Solicitará todas as vantagens e aproveitará da inclinação que o presente rei mostra aos portugueses, favorável impressão que há-de ter deixado no seu ânimo o pagamento que êste govêrno lhe mandou fazer das cinco mil e tantas patacas que há anos lhe ficara devendo o defunto conselheiro Miguel de Arriaga, pagamento com que parece êle não contava.
Tornará seguros e estáveis os direitos das pessoas, propriedades e neutralidade daos vassalos portugueses, que fôssem comerciar e navegar em Sião. Aproveitará a indicação que o príncipe Cromachel manda a participar de que os portugueses pagariam sómente 6% de direitos de importação ao contrário do que pagavam as mais nações. Que os soldados e inferior que deve levar de Macau para guarda da Feitoria deverão ser pagos pela Real Caixa daquela cidade recebendo ali um ano, de adiantamento".
Ao Leal Senado escreveu o vice-Rei da Índia para que adiantasse ao cônsul e ao seu escrivão mil taeis, pagamento dos seus respectivos ordenados e das despesas da Feitoria e sôldo do interior e soldados que o cônsul devia levar de Macau, para o que também na mesma ocasião dava ordem ao governador de Macau e Leal Senado, para que cada um pela sua parte lhe proporcionasse, ao cônsul, escrivão e guarda, os meios de se transportarem para Bangkok, permitindo ainda que o mesmo Leal Senado lhes pudesse aumentar os ordenados se assim o julgasse conveniente. Silveira foi a Macau.
Ali, talvez de propósito, demoraram-no e contrariaram-no por várias formas, especialmente não lhe aumentando os vencimentos, como havia sido indicado anteriormente nas citadas instruções do govêrno de Goa. Por fim, o Leal Senado adiantou o pagamento de um ano, tanto para o cônsul como sua comitiva, na importância de 1.400 taeis, e deu-lhe em aditamento umas instruções referentes aos interesses de Macau. Silveira seguiu, por fim, no brigue Feliz com a sua comitiva e guarda, sendo-lhe entregue a gerência da Feitoria, pelo cônsul interino, Marcelino de Araujo Rosa, em 19 de Abril de 1831.

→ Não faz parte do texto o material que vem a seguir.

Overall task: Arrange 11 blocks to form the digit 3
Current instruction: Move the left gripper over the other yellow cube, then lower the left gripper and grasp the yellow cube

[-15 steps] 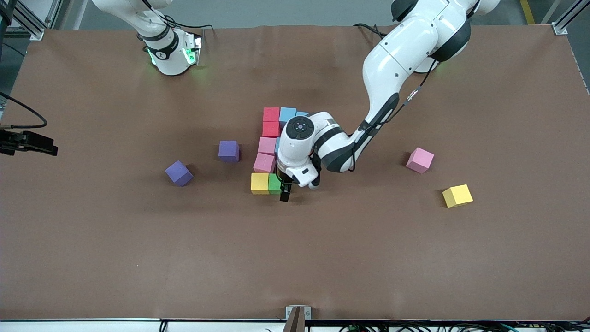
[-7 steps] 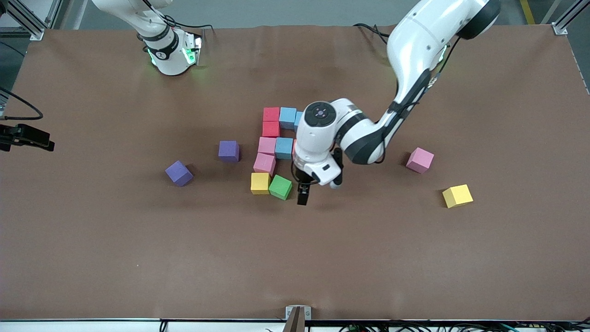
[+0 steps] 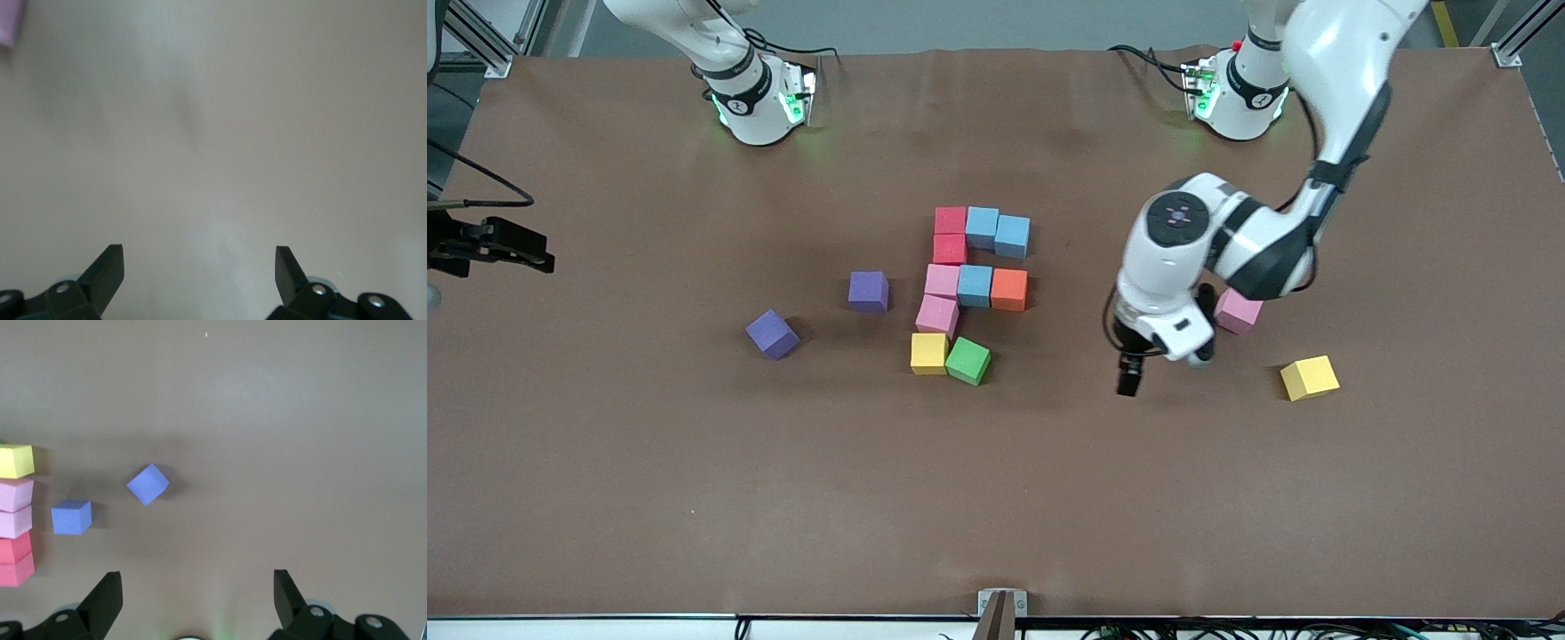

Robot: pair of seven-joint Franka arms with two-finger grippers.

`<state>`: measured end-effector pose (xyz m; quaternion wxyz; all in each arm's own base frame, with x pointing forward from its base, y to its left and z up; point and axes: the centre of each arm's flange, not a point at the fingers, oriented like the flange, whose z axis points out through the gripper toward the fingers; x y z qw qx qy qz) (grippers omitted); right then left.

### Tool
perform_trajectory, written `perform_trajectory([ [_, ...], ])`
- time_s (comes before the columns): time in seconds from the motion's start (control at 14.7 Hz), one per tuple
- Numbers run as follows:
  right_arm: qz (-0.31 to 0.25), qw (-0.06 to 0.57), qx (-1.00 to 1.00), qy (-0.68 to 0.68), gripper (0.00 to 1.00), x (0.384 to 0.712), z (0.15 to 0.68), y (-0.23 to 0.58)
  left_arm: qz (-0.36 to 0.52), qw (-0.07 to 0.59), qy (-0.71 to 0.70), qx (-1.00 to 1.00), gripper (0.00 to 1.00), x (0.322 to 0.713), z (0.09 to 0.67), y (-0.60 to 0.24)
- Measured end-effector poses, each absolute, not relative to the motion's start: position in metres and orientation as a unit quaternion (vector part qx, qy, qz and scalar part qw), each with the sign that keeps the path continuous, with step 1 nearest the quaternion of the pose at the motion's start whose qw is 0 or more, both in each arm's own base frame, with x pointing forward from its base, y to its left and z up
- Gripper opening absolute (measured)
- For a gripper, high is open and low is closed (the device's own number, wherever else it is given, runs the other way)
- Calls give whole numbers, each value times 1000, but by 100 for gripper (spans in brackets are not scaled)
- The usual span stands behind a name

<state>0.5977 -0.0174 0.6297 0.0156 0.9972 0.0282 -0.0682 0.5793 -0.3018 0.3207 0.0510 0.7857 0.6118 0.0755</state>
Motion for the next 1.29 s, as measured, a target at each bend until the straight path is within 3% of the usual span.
perform_trajectory([
  [0.68,-82,14,996,25,100,591,631,-21,36,-21,601,798,100,578,283,-22],
  [1.29,-80,14,996,25,100,592,632,-21,46,27,702,710,100,587,252,24],
])
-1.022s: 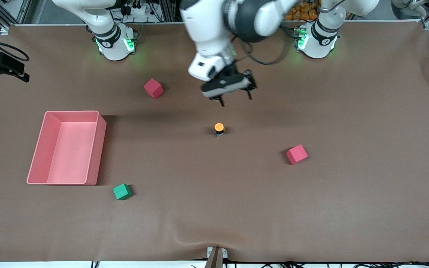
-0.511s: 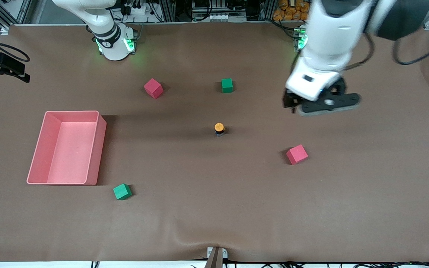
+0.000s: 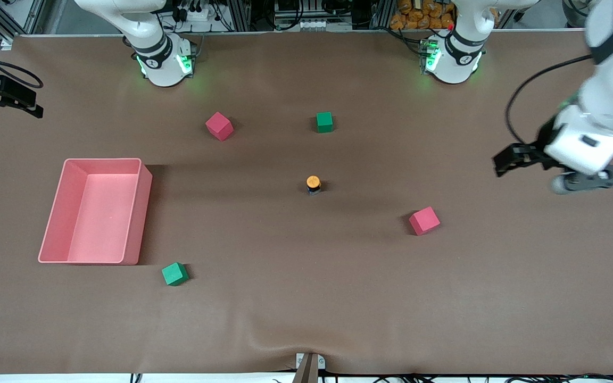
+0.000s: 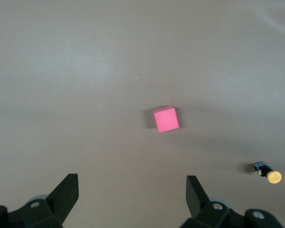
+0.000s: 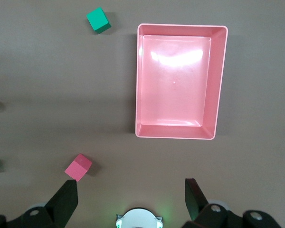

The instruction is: Place and upright button with both arms

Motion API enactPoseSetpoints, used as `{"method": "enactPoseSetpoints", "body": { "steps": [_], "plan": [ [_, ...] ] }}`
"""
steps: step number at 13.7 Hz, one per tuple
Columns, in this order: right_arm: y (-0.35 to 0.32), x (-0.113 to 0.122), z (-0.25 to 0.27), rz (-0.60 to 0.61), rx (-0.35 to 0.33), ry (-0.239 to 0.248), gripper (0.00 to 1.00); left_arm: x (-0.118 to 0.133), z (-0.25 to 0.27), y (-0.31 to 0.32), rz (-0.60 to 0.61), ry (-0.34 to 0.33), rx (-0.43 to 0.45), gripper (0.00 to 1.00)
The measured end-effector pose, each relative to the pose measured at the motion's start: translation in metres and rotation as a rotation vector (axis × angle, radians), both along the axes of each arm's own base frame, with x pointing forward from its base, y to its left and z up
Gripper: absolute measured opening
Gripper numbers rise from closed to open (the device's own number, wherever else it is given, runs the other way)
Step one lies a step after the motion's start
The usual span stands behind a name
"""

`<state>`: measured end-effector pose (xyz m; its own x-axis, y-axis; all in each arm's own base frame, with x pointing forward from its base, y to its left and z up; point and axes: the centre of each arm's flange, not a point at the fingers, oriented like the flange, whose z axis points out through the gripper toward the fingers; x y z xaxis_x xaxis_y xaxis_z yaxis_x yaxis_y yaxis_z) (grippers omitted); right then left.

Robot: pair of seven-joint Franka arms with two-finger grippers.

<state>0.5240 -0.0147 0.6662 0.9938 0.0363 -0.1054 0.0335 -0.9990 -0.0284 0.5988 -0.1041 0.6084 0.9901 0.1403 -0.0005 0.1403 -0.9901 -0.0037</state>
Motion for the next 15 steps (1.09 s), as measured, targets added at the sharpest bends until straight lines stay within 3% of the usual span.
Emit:
{"method": "enactPoseSetpoints", "body": {
  "steps": [4,7,10,15],
  "plan": [
    [0.003,0.0,0.0,0.006,0.0,0.001,1.0,0.003,-0.002,0.045,-0.016,0.025,-0.007,1.0],
    [-0.001,0.0,0.001,-0.002,0.0,-0.004,1.0,-0.003,0.005,0.065,-0.036,0.037,-0.065,1.0],
    [-0.002,-0.001,0.003,-0.003,0.0,-0.006,1.0,-0.033,0.025,0.067,-0.049,0.078,-0.072,1.0],
    [-0.002,-0.001,0.003,-0.003,0.0,-0.008,1.0,-0.078,0.055,0.063,-0.073,0.09,-0.06,1.0]
  ]
}}
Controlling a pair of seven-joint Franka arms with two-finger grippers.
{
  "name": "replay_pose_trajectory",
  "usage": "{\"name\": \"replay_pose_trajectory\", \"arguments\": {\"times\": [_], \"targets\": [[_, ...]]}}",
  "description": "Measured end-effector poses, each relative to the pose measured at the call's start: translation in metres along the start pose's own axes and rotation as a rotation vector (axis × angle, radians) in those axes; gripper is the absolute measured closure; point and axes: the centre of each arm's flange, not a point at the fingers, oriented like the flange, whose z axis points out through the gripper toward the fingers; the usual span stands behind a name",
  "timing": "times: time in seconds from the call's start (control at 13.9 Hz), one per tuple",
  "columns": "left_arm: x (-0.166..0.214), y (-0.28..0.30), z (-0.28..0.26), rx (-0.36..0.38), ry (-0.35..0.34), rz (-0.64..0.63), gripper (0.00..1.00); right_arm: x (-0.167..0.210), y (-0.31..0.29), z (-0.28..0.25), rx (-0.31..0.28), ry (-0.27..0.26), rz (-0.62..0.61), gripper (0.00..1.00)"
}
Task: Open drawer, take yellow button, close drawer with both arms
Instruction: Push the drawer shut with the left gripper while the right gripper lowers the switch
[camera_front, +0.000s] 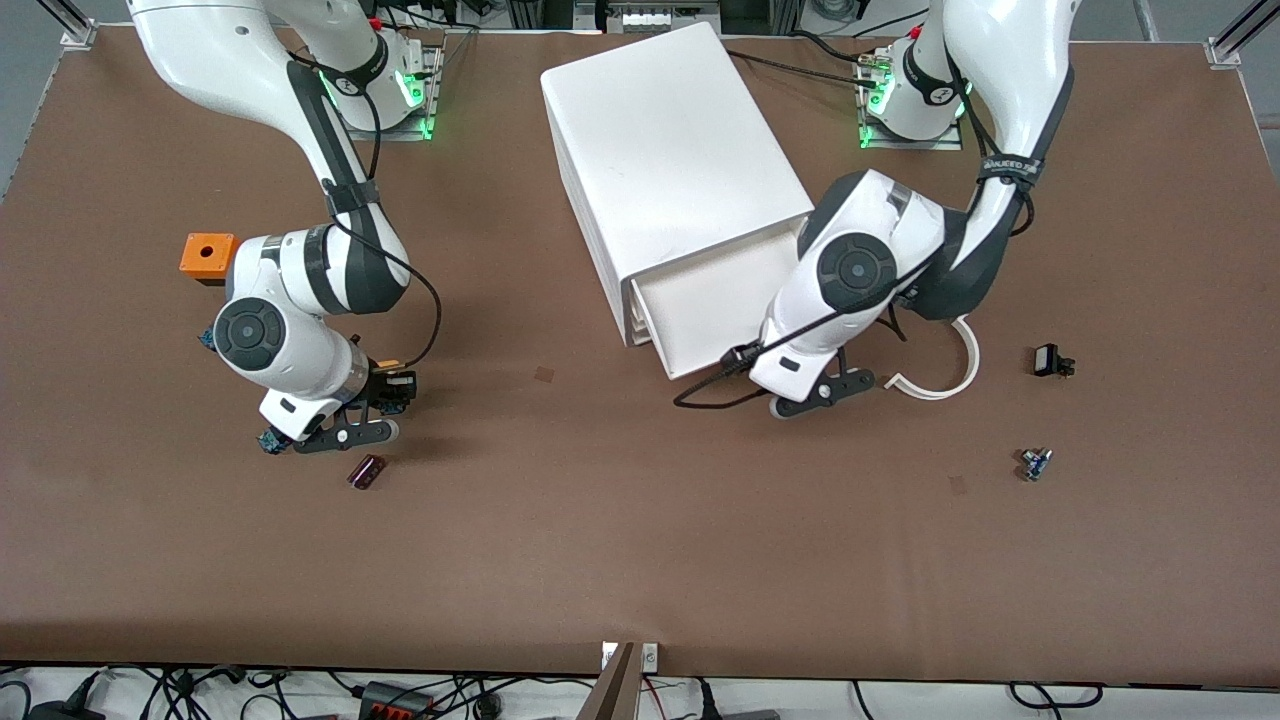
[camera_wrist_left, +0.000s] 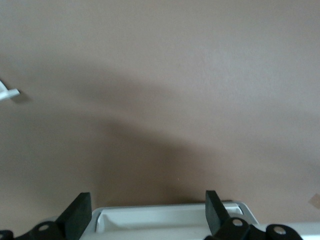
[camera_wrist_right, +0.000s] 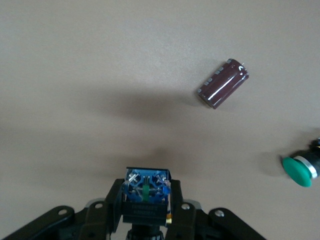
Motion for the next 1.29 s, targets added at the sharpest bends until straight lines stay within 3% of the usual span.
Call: {"name": "replay_pose_trajectory", "arguments": {"times": [0.72, 1.01, 1.08, 1.29], "targets": [[-0.065, 0.017, 0.027, 0.047, -0.072, 0.064, 0.00, -0.013, -0.015, 0.051, -0.004, 0.055, -0.025, 0.59], [-0.081, 0.018, 0.031, 0.041, -0.157, 0.042, 0.00, -0.011, -0.021, 0.067, -0.010, 0.084, -0.033, 0.59], [-0.082, 0.018, 0.031, 0.042, -0.165, 0.039, 0.00, -0.010, -0.021, 0.066, -0.010, 0.087, -0.031, 0.54], [-0.083, 0.017, 0.031, 0.047, -0.172, 0.038, 0.00, -0.004, -0.023, 0.054, -0.005, 0.103, -0.020, 0.26]]}}
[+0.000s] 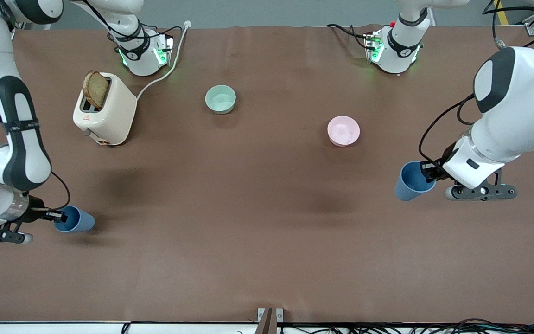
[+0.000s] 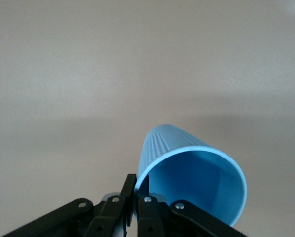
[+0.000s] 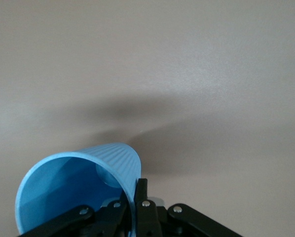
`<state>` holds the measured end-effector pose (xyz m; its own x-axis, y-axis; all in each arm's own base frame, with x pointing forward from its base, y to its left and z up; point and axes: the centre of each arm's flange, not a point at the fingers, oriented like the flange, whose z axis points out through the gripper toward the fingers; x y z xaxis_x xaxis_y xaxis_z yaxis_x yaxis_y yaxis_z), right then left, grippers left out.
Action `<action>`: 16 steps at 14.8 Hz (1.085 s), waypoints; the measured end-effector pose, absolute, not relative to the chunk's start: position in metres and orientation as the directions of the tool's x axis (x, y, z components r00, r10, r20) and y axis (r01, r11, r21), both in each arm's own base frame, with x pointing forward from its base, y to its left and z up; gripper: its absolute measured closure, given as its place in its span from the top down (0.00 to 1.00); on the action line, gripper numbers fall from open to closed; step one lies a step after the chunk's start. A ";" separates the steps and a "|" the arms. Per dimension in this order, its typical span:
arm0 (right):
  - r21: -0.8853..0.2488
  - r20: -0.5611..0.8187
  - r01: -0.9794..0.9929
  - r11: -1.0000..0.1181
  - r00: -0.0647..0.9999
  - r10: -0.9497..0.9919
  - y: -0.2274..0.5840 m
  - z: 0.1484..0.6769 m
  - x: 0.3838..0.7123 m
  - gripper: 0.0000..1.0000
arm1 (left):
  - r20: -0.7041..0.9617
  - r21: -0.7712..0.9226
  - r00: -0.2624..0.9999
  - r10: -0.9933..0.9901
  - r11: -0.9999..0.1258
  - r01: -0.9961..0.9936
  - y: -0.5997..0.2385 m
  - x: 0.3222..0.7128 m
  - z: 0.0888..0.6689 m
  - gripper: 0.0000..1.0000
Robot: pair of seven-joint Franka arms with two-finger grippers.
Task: Stack blue cups with both arms
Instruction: 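Grasp the blue cups with the right and left grippers, then carry the blue cup with the left gripper toward the table middle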
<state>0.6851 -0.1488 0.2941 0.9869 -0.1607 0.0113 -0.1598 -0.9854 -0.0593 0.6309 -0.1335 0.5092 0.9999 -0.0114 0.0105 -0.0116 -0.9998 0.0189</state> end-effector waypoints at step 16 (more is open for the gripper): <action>-0.075 0.001 -0.164 -0.984 0.986 -0.164 0.034 0.421 0.674 0.04 | -0.019 0.053 1.000 0.011 -0.999 0.012 -0.133 0.630 0.505 0.06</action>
<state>0.6738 0.0342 0.4207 0.9864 -0.1644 0.0013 -0.1639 -0.9836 -0.0747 0.6304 -0.1329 0.5049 0.9998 0.0112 -0.0190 0.0122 -0.9985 0.0529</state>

Silveira é mal recebido no Sião e substituído por Marcelino Rosa
A falta de navegação portuguesa para o Sião durante anos foi atribuída pelo Govêrno dêste país a pouco zêlo e interêsse do cônsul Silveira. Por isso julgou o Praklang inítil fazer-se o tratdo e " que o rei poderia considerá-lo como brincadeira". Silveira apresentou as razões da falta de navegação, que de modo algum se lhe poderiam atribuir, ao que o Praklang respondeu que o rei havia escrito ao vice-rei da Índia, dizendo-lhe que não consentia tal cônsul no seu país mais que um ano (este facto tem sido comentado por alguns historiadores estrangeiros com desfavor para Portugal, razão essa porque entendemos dever apreciá-lo com certo desenvolvimento). A natural indignação de Silveira levou-o a pedir ao Praklang uma pública e categórica justificação de tal procedimento, indicando-se "o distúrbio ou mal que havia causado àquele reino ou a seguir uma pessoa".
Comunicado tal facto ao Leal Senado de Macau, pediu Silveira que quando se escrevesse ao rei do Sião se lhe " não solicitasse desculpas para o cônsul ou relevasse alguma falta, mas que o Senado exigisse uma miúda declaração das suas faltas, para que êle respondesse a elas". Isto parece provar que o cônsul não receava que lhe imputasse faltas. Vejamos, porém, quais os motivos que provavelmente originaram tal má-vontade para com o Silveira.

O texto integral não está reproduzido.